In a suit by an employee alleging a failure to provide accurate wage statements required by Lab C § 226(a), although the employee’s initial pre-filing notice of her suit to the Labor and Workforce Development Agency (LWDA) did not comply with the administrative procedures of the Private Attorney General Act, the employee cured the administrative default by waiting the appropriate amount of time from her notice letter before filing her amended complaint, and the notice did not preclude LWDA from performing its administrative function. Garnett v.

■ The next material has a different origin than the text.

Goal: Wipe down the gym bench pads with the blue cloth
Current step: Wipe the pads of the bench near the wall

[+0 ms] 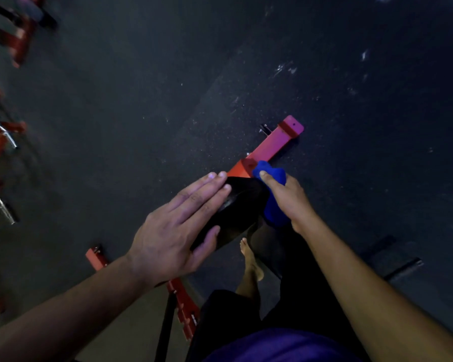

ADT, LLC (E.D. Cal. 2015), 139 F. Supp. 3d 1121.
In a former employee’s putative class action alleging violations of Lab C §§ 201 and 202, the employer was entitled to compel arbitration under the Federal Arbitration Act; the employee’s claim under Lab C § 2699 of the Private Attorneys General Act was arbitrable, and the arbitration agreement’s provision barring the employee from bringing that claim on behalf of other employees was enforceable. Quevedo v. Macy’s, Inc. (C.D. Cal. 2011), 798 F. Supp. 2d 1122, 2011 U.S. Dist. LEXIS 83046.
Trial court did not abuse its discretion in approving a settlement of two class action lawsuits against an employer that did not allocate any damages to the class’s civil penalty claims under the Private Attorneys General Act of 2004. Such claims were resolved as a part of the overall settlement of the case. Nordstrom Com. Cases (Cal. App. 4th Dist. 2010), 186 Cal. App. 4th 576.